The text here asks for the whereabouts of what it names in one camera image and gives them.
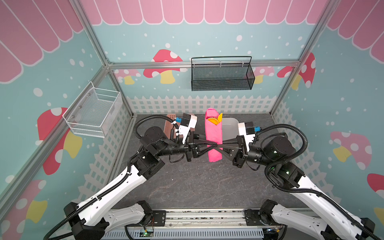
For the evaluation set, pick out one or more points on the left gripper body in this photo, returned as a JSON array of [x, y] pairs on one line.
[[189, 150]]

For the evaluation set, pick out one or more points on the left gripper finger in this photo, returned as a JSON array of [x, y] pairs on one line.
[[212, 143], [226, 151]]

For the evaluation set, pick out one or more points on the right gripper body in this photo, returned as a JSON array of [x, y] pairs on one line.
[[241, 151]]

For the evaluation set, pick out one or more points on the magenta paper napkin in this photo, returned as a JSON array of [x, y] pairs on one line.
[[213, 133]]

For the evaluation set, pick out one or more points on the yellow plastic spoon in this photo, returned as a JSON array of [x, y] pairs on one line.
[[214, 121]]

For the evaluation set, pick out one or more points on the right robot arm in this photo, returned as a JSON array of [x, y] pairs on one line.
[[333, 222]]

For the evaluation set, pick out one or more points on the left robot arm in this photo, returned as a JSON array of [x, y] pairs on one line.
[[159, 136]]

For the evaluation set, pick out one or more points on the white oval plastic tub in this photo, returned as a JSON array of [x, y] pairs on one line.
[[230, 129]]

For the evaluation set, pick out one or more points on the pink perforated plastic basket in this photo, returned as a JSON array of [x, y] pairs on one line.
[[171, 125]]

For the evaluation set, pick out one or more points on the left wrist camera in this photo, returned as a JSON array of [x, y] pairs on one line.
[[187, 122]]

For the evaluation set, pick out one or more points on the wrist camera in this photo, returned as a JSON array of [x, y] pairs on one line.
[[248, 130], [187, 122]]

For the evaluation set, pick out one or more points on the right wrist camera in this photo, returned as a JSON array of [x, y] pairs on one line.
[[248, 130]]

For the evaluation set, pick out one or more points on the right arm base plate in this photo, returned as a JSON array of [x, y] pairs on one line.
[[256, 218]]

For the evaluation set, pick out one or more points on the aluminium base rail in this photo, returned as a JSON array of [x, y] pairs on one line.
[[209, 218]]

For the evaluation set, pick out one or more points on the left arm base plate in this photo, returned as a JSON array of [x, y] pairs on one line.
[[155, 219]]

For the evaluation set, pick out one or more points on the black wire mesh wall basket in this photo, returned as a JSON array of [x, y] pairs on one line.
[[227, 73]]

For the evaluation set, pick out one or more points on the white wire mesh wall basket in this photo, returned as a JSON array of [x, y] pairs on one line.
[[93, 112]]

=-=-=

- Task
Leaving out all pictures, transcribe the listing exactly.

- Exercise response
The text here asks for the whereabouts of what it names in one camera image and gives them.
For the evaluation set, pick out one or more points on the left gripper body in this photo, returned as a JSON array of [x, y] pairs on one line.
[[189, 150]]

For the evaluation set, pick out one or more points on the left gripper finger in this photo, returned as a JSON array of [x, y] pairs on one line.
[[212, 143], [226, 151]]

For the evaluation set, pick out one or more points on the right gripper body in this photo, returned as a JSON array of [x, y] pairs on one line.
[[241, 151]]

For the evaluation set, pick out one or more points on the magenta paper napkin in this photo, returned as a JSON array of [x, y] pairs on one line.
[[213, 133]]

For the evaluation set, pick out one or more points on the yellow plastic spoon in this photo, returned as a JSON array of [x, y] pairs on one line.
[[214, 121]]

For the evaluation set, pick out one or more points on the right robot arm in this photo, returned as a JSON array of [x, y] pairs on one line.
[[333, 222]]

For the evaluation set, pick out one or more points on the left robot arm in this photo, returned as a JSON array of [x, y] pairs on one line.
[[159, 136]]

For the evaluation set, pick out one or more points on the white oval plastic tub in this photo, returned as a JSON array of [x, y] pairs on one line.
[[230, 129]]

For the evaluation set, pick out one or more points on the pink perforated plastic basket in this photo, returned as a JSON array of [x, y] pairs on one line.
[[171, 125]]

For the evaluation set, pick out one or more points on the left wrist camera in this photo, returned as a JSON array of [x, y] pairs on one line.
[[187, 122]]

For the evaluation set, pick out one or more points on the wrist camera in this photo, returned as a JSON array of [x, y] pairs on one line.
[[248, 130], [187, 122]]

For the evaluation set, pick out one or more points on the right wrist camera in this photo, returned as a JSON array of [x, y] pairs on one line.
[[248, 130]]

For the evaluation set, pick out one or more points on the right arm base plate in this photo, returned as a JSON array of [x, y] pairs on one line.
[[256, 218]]

For the evaluation set, pick out one or more points on the aluminium base rail in this photo, returned as a JSON array of [x, y] pairs on one line.
[[209, 218]]

For the evaluation set, pick out one or more points on the left arm base plate in this photo, returned as a JSON array of [x, y] pairs on one line.
[[155, 219]]

For the evaluation set, pick out one or more points on the black wire mesh wall basket in this photo, returned as a JSON array of [x, y] pairs on one line.
[[227, 73]]

For the evaluation set, pick out one or more points on the white wire mesh wall basket in this photo, returned as a JSON array of [x, y] pairs on one line.
[[93, 112]]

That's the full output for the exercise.